[Opening DATA FOR THIS TASK section]

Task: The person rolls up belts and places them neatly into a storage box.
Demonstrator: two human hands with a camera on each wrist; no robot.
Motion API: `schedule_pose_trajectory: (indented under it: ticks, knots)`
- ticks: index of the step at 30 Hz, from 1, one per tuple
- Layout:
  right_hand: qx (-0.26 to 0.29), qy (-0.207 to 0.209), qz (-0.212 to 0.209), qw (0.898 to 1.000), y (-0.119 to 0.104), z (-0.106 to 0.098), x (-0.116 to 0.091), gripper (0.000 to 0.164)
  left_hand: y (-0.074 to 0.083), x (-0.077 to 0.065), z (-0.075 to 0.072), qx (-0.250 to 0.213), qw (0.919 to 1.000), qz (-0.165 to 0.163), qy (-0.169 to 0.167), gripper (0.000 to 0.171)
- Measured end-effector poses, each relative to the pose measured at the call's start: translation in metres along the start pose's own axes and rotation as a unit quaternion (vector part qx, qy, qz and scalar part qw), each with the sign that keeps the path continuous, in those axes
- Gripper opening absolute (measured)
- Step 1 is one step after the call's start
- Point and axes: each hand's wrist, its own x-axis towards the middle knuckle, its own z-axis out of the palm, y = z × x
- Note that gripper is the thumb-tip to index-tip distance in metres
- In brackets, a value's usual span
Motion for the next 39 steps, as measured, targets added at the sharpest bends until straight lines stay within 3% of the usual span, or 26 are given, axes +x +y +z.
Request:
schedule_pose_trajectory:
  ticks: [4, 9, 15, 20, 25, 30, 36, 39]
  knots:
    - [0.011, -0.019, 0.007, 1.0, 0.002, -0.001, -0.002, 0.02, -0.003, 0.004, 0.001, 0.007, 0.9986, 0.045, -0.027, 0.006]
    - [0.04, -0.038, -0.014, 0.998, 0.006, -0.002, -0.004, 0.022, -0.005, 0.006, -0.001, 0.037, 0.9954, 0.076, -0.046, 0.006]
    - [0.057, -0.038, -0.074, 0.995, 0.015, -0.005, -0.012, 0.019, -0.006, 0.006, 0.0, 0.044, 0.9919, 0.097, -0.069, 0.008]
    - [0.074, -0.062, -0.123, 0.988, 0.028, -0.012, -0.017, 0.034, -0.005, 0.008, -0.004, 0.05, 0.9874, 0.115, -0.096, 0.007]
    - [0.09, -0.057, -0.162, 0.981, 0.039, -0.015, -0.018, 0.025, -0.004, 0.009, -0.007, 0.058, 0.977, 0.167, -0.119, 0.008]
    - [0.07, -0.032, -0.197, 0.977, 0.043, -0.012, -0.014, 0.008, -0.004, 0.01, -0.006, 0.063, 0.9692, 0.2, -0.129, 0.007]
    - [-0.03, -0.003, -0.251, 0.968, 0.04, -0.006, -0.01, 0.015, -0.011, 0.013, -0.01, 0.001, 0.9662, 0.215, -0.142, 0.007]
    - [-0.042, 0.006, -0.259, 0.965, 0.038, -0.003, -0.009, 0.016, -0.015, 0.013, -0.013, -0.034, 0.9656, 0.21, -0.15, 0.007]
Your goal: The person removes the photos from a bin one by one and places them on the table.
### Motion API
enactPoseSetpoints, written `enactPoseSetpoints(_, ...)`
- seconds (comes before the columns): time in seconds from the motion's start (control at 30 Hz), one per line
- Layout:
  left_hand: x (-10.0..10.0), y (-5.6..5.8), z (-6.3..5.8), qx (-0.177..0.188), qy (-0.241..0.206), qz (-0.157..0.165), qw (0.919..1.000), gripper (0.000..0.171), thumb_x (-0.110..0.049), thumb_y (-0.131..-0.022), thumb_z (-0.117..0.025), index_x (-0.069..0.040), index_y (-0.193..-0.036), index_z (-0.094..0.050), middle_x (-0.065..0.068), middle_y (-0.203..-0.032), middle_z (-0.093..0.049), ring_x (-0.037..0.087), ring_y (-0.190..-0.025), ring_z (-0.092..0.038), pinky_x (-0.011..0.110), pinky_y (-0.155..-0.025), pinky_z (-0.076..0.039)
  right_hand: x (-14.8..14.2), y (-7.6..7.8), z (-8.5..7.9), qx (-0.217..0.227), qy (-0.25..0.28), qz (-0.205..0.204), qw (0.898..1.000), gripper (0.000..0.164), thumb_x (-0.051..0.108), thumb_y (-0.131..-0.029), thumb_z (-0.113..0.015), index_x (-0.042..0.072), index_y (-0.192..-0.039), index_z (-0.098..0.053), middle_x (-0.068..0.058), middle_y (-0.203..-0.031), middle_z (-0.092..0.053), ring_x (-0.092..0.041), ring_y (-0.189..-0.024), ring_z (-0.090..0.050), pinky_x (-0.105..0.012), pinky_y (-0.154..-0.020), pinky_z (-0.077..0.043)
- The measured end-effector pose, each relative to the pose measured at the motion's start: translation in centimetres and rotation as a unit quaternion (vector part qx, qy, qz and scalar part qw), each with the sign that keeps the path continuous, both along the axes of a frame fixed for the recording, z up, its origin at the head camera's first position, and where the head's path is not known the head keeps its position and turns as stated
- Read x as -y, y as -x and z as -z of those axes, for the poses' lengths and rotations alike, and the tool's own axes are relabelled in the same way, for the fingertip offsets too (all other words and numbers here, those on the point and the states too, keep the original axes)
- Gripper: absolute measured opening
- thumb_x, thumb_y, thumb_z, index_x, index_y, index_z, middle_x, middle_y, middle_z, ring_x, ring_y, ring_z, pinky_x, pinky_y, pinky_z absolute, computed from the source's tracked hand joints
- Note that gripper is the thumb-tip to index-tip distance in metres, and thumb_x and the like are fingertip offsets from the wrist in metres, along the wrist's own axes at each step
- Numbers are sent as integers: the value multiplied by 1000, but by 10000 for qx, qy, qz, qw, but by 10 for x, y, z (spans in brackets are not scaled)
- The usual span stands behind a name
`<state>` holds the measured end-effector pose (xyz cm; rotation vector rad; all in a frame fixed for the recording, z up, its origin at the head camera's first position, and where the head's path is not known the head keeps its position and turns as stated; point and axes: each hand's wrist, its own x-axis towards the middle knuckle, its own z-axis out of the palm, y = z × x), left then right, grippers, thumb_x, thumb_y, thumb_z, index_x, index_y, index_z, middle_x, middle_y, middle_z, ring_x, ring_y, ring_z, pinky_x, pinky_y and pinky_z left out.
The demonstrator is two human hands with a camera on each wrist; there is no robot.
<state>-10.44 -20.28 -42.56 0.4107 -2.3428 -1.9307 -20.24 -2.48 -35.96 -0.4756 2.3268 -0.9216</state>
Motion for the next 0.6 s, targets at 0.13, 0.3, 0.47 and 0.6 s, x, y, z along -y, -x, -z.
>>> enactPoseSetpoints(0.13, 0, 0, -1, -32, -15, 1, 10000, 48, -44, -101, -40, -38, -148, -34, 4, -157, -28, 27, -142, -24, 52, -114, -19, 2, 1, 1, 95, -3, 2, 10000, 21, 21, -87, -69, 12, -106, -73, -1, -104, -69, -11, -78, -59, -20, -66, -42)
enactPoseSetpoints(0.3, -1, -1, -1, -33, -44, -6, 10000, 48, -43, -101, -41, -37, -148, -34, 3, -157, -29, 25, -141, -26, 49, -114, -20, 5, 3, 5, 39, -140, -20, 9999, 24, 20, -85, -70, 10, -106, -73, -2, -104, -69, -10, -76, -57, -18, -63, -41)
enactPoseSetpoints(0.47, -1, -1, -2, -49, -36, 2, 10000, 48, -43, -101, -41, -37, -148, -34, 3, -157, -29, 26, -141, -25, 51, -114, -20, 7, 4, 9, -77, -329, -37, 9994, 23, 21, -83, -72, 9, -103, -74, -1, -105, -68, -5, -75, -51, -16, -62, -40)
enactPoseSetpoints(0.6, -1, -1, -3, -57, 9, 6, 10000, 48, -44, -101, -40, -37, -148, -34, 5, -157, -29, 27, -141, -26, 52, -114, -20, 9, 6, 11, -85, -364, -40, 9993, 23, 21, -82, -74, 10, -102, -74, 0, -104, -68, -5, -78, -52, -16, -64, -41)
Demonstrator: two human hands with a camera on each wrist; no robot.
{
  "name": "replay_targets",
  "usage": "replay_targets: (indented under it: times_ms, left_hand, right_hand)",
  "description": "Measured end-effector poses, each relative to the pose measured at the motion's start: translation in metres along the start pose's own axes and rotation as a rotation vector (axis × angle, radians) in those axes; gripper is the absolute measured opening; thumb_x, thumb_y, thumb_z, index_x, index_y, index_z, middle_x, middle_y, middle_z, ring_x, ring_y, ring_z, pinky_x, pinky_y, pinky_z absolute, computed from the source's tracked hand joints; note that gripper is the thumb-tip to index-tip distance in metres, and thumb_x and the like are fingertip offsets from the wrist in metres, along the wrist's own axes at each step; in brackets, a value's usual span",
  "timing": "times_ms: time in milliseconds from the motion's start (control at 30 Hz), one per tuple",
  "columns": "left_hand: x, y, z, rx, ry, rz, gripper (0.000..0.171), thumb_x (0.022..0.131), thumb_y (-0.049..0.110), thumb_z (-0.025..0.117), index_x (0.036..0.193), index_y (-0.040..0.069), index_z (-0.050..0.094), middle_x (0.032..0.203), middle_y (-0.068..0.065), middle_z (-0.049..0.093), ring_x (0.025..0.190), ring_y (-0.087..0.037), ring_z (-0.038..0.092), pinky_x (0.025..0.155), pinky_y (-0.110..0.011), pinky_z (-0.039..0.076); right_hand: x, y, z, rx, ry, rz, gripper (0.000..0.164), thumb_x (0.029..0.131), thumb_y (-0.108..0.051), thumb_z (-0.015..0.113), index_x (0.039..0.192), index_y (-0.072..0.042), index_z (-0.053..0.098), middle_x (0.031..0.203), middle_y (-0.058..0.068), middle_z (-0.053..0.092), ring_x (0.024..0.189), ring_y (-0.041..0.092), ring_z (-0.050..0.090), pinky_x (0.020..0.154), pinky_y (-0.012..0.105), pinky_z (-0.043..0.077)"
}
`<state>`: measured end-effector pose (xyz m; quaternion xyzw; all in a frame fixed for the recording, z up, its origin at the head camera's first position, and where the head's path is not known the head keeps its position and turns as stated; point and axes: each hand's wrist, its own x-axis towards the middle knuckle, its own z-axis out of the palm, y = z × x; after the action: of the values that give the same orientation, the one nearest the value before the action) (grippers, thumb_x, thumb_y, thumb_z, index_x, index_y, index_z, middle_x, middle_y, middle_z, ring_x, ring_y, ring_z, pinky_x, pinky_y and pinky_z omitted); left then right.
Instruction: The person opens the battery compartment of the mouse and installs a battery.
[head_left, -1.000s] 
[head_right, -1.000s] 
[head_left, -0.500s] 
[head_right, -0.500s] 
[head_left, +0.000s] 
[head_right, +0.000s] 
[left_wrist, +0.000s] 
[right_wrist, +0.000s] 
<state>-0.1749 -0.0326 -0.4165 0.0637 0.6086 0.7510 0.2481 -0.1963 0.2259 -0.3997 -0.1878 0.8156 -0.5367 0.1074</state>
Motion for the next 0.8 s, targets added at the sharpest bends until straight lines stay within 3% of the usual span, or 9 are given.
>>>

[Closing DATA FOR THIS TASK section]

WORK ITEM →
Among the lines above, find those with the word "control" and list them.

EXERCISE OUTPUT →
- seconds (comes before the columns): time in seconds from the motion's start (control at 30 Hz), one per line
  "timing": "times_ms: time in milliseconds from the motion's start (control at 30 Hz), one per tuple",

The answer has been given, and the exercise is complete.